Nothing calls for celebration like staring at the face of tragedy and surviving. When my son fought for his life during his first few months on this earth, I begged GOD to allow me to raise him. Hezekiah never leaves my mind, because he pleaded for more time, and GOD granted him fifteen years (Isaiah 38:1-5). I’d be lying if I didn’t admit to wondering when the sand will fill the bottom of the hourglass of our time together. How many years did the Lord grant me when he answered my prayer in the affirmative? When he saw it fit to grab my child from the throws of death, what did he see in our future? No human knows. That leaves me to enjoy each moment or regret the ones I waste.

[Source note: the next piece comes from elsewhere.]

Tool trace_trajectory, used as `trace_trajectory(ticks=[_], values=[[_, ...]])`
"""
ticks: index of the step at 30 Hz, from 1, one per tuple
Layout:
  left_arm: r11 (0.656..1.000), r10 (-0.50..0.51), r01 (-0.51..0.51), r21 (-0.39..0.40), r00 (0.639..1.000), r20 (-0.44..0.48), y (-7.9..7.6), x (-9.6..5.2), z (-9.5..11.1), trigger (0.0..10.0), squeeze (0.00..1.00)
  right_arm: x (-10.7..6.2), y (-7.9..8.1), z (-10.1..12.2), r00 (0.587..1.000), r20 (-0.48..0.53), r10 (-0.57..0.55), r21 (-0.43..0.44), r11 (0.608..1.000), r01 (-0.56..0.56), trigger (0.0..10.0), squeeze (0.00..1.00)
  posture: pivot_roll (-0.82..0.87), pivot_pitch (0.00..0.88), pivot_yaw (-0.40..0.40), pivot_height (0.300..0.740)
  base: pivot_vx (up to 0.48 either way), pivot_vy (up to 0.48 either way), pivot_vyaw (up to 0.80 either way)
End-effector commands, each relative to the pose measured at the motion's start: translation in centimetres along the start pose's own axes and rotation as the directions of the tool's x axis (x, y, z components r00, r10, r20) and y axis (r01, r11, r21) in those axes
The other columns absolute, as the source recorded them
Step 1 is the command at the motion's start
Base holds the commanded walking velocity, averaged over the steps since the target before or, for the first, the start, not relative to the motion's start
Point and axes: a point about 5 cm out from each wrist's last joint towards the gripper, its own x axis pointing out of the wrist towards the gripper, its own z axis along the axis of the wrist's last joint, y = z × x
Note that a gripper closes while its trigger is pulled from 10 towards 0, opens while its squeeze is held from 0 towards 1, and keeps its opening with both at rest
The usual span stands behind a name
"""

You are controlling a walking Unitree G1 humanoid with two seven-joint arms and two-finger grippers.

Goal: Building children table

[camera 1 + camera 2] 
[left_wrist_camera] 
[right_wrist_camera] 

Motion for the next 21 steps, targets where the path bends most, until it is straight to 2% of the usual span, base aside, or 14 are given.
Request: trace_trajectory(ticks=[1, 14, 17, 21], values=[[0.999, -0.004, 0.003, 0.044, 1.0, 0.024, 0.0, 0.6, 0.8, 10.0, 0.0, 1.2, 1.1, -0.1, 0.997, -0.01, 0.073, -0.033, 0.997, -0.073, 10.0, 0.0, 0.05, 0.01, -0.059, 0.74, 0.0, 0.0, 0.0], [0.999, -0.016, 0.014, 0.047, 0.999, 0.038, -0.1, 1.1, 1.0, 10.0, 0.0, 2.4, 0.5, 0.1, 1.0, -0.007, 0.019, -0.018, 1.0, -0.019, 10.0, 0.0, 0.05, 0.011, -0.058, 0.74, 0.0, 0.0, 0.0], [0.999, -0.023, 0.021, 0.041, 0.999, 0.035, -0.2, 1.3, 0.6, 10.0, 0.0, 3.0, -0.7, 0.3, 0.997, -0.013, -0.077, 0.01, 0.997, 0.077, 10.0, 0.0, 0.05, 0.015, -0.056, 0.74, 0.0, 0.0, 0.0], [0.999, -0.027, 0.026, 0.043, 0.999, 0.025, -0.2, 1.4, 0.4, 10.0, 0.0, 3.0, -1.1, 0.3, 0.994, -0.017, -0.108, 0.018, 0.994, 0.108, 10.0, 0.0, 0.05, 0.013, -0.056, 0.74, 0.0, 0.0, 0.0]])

Yesterday we celebrated my son’s third birthday. He has accomplished more in his short life than many will in decades. His determination and his joyous attitude have changed people’s lives. We rejoice because we have spent over a thousand days with our son when the doctors warned us he may not make it through the night. While we boast every day of his accomplishments, his birthday holds special meaning. We see the beauty in delighting in another day here on earth.

Today Sammy attended preschool. He sported a uniform and carried a backpack. He’s only a little boy, but yet, like his namesake in the Bible, he was conceived to do great things for the Lord. That school will be touched because of Samuel’s presence. and it is imperative the staff know we’ve only made it this far because God’s will ordained it.

As you battle the demons of today, remember God is with you. Our time here is brief. Don’t squander it complaining and grumbling. The Father in heaven saw us worthy of raising our children in order that He receives the glory. Let’s live out today as if there is no tomorrow.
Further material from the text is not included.